# Task prompt
All lines before the one containing "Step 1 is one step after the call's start", plus that line itself, are to be printed exactly as they appear below.

# Supplied material
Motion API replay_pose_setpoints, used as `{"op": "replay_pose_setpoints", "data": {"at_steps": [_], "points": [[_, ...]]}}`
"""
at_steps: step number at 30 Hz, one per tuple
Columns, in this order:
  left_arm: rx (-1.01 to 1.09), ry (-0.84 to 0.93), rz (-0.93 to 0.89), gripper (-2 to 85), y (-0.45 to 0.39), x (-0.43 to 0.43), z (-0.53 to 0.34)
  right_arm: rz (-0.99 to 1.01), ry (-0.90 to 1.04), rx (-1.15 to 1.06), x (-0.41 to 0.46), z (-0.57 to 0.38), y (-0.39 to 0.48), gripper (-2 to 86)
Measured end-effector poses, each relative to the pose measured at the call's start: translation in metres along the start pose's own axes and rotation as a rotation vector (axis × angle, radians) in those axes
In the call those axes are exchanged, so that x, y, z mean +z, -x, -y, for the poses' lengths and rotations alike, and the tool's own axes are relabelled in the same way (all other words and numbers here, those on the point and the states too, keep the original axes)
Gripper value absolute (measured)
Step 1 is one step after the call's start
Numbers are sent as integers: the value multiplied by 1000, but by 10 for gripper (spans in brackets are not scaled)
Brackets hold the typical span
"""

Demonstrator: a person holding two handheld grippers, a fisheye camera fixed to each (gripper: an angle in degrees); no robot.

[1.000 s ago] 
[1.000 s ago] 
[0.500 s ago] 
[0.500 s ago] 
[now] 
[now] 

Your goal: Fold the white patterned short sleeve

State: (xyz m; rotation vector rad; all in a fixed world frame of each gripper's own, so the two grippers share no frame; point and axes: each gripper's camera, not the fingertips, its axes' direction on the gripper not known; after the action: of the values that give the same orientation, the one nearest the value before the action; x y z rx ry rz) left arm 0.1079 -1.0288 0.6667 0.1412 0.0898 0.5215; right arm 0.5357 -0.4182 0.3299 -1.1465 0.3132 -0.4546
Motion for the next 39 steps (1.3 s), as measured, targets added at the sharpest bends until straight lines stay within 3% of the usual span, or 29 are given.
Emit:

# Answer to this problem
Motion API replay_pose_setpoints, used as `{"op": "replay_pose_setpoints", "data": {"at_steps": [_], "points": [[_, ...]]}}`
"""
at_steps: step number at 30 Hz, one per tuple
Columns, in this order:
  left_arm: rx (-1.01 to 1.09), ry (-0.84 to 0.93), rz (-0.93 to 0.89), gripper (-2 to 85), y (-0.45 to 0.39), x (-0.43 to 0.43), z (-0.53 to 0.34)
  right_arm: rz (-0.99 to 1.01), ry (-0.90 to 1.04), rx (-1.15 to 1.06), x (-0.41 to 0.46), z (-0.57 to 0.38), y (-0.39 to 0.48), gripper (-2 to 86)
Measured end-effector poses, each relative to the pose measured at the call's start: translation in metres along the start pose's own axes and rotation as a rotation vector (axis × angle, radians) in those axes
In the call those axes are exchanged, so that x, y, z mean +z, -x, -y, for the poses' lengths and rotations alike, and the tool's own axes are relabelled in the same way (all other words and numbers here, those on the point and the states too, keep the original axes)
Gripper value absolute (measured)
Step 1 is one step after the call's start

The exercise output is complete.